▶ [ASSIGNMENT] Pick out each line of the records in which the word "that" appears.

MATERIAL SHOWN START

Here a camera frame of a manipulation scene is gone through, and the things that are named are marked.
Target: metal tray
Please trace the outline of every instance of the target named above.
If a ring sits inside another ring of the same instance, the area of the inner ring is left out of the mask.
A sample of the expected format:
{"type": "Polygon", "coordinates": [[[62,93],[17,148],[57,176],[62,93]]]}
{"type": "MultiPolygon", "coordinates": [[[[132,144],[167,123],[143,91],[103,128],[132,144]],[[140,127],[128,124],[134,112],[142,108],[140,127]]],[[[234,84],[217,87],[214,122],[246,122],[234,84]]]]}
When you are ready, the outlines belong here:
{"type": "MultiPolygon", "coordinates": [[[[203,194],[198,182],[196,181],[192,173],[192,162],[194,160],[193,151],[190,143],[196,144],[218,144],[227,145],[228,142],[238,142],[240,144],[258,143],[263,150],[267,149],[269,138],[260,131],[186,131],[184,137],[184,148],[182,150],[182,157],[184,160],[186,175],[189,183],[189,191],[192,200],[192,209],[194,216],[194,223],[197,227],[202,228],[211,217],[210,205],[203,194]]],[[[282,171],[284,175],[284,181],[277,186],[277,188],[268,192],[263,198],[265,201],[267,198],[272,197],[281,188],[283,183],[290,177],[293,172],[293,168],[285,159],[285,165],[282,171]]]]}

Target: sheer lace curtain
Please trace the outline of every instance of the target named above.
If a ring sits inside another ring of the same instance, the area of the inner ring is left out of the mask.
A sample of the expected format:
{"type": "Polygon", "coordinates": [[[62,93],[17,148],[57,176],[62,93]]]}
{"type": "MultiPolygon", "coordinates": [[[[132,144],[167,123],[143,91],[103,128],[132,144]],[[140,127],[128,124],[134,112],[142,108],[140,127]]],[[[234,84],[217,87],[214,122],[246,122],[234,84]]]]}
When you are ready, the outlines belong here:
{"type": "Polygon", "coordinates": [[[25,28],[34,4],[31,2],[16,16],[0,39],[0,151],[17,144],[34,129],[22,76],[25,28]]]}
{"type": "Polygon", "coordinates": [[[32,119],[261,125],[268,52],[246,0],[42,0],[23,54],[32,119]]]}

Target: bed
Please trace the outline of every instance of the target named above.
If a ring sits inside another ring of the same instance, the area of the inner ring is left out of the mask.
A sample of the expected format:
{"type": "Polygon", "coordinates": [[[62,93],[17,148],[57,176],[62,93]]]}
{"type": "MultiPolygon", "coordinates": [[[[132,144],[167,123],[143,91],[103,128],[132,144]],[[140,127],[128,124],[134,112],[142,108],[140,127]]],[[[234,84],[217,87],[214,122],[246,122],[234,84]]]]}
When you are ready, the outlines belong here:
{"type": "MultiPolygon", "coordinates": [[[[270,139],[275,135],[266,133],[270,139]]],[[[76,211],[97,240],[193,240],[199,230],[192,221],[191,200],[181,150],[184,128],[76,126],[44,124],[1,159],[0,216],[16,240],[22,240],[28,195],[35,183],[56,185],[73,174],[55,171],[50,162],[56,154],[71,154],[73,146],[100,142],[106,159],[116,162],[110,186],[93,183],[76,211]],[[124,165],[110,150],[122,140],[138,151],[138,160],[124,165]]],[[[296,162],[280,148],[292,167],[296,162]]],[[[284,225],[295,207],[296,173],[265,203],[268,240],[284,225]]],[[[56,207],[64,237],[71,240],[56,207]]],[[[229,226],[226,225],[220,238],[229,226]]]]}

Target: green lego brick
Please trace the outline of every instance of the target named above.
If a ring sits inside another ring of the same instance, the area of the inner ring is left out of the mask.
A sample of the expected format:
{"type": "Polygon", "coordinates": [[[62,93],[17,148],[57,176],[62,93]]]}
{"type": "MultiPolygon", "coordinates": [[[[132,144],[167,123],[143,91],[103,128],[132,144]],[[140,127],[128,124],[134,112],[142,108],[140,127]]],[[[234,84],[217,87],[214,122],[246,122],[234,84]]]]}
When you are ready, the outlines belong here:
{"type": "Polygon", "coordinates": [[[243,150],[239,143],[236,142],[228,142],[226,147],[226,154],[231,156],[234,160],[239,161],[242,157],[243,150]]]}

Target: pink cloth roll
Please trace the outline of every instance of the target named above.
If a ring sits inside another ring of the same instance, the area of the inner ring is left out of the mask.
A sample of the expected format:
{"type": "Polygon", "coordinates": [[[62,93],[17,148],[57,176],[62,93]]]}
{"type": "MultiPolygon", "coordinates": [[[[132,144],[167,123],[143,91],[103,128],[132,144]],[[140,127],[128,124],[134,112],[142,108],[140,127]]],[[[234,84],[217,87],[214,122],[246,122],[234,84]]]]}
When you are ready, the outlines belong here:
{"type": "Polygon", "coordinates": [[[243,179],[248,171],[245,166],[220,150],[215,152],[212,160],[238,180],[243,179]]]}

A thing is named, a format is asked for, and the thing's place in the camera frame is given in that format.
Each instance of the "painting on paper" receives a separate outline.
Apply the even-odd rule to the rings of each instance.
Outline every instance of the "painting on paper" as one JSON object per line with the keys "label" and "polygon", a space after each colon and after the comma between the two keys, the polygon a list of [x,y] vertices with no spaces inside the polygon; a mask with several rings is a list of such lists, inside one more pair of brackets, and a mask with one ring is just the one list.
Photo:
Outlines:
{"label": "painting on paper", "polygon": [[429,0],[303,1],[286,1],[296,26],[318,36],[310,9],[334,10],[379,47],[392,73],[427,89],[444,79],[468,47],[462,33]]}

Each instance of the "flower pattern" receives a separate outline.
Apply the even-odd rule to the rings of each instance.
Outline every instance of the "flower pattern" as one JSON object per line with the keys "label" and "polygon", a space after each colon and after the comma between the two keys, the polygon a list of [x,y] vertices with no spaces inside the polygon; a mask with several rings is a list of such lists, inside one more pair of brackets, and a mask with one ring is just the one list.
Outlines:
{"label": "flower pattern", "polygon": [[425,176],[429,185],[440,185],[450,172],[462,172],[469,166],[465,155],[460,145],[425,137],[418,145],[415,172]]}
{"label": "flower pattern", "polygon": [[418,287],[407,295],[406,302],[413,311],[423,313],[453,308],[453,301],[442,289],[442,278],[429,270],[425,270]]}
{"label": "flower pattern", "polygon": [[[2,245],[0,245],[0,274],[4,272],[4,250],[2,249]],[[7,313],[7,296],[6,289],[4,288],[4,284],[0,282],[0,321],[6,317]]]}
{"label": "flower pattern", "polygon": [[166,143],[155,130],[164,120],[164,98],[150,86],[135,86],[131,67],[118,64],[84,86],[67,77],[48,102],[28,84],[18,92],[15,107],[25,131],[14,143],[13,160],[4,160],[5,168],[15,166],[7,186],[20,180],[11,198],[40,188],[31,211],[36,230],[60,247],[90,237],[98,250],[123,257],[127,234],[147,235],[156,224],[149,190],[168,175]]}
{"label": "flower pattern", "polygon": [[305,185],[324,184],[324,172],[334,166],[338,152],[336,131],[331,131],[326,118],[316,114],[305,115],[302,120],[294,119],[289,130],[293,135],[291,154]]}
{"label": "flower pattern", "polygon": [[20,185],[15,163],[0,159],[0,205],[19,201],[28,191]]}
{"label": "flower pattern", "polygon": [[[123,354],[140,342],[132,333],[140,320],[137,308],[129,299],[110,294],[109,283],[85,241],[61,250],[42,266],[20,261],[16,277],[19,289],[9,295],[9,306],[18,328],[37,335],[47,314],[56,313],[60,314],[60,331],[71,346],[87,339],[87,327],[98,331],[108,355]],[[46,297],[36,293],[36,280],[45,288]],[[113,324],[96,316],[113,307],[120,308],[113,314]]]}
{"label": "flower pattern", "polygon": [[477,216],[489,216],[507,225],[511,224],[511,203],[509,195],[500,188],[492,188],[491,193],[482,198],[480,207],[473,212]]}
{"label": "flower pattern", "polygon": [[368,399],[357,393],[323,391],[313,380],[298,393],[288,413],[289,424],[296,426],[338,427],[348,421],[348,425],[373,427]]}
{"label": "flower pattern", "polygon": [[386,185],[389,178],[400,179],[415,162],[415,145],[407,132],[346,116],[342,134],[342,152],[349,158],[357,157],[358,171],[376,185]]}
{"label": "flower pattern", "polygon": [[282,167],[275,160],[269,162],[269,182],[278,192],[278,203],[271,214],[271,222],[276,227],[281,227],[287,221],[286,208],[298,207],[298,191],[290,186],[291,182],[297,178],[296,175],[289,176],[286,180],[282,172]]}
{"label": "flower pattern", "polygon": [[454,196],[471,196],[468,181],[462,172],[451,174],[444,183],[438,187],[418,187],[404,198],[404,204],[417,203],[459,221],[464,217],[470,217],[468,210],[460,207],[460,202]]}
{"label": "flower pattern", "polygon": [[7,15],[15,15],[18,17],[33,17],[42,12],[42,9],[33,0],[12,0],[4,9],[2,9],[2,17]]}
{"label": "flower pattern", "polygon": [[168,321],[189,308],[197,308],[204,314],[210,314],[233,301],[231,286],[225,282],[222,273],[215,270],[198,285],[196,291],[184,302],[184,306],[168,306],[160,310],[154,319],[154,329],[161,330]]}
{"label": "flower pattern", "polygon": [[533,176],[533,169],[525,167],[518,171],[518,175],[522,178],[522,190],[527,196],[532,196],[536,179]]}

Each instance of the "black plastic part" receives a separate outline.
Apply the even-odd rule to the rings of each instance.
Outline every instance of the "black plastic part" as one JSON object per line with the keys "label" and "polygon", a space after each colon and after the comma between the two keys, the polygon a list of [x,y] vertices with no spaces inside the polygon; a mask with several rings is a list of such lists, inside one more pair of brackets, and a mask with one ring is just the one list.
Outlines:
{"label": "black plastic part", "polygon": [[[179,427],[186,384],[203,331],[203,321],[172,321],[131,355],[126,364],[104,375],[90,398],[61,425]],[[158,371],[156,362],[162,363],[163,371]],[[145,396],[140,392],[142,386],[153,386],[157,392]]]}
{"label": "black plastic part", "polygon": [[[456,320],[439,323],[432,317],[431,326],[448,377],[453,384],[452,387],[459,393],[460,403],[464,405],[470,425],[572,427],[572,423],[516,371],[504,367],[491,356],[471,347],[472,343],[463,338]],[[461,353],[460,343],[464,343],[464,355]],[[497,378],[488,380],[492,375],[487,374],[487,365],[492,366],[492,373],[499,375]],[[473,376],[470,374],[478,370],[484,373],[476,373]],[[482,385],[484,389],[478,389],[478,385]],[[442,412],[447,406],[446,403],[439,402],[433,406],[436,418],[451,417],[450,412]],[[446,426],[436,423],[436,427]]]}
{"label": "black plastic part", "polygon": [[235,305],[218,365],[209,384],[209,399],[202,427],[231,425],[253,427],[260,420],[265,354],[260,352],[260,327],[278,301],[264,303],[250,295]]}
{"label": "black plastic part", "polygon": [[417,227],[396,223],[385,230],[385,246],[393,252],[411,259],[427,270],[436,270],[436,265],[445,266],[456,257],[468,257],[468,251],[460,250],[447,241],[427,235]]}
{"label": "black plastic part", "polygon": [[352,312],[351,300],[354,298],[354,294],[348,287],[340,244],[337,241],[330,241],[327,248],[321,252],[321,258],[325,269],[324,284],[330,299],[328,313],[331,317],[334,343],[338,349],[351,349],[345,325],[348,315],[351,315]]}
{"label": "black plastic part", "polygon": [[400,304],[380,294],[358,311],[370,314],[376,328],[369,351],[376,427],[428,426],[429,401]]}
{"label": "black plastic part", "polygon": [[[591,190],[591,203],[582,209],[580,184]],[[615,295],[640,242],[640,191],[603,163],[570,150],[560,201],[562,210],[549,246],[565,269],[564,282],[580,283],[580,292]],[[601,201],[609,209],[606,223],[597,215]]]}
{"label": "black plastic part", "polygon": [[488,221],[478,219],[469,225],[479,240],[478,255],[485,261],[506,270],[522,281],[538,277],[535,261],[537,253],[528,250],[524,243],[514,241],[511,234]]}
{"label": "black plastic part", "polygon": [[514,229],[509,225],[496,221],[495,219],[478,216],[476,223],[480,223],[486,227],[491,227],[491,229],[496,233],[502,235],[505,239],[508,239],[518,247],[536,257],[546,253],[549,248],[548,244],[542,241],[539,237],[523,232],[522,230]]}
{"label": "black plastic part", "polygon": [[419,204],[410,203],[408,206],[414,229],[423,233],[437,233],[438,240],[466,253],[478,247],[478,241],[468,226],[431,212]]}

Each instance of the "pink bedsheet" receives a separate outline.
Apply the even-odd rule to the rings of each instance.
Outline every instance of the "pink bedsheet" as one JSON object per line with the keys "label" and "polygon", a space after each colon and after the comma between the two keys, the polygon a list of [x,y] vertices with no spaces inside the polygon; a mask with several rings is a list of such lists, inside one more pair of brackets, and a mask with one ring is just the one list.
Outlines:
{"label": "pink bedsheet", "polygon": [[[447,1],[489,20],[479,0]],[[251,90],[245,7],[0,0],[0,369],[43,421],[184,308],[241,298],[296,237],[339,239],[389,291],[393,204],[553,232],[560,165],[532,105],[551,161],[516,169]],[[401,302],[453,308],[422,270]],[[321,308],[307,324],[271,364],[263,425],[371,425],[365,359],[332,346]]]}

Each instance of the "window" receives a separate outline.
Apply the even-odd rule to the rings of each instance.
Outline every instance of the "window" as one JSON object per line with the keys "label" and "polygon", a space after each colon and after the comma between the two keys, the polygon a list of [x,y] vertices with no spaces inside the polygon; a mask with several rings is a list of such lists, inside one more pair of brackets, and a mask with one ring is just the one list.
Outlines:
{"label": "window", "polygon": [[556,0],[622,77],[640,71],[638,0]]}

MATERIAL SHOWN END

▶ [RESPONSE]
Here a camera frame of a manipulation scene is gone through, and the things that are named are marked.
A thing is named, a format is asked for, and the thing's place in the camera frame is given in that format.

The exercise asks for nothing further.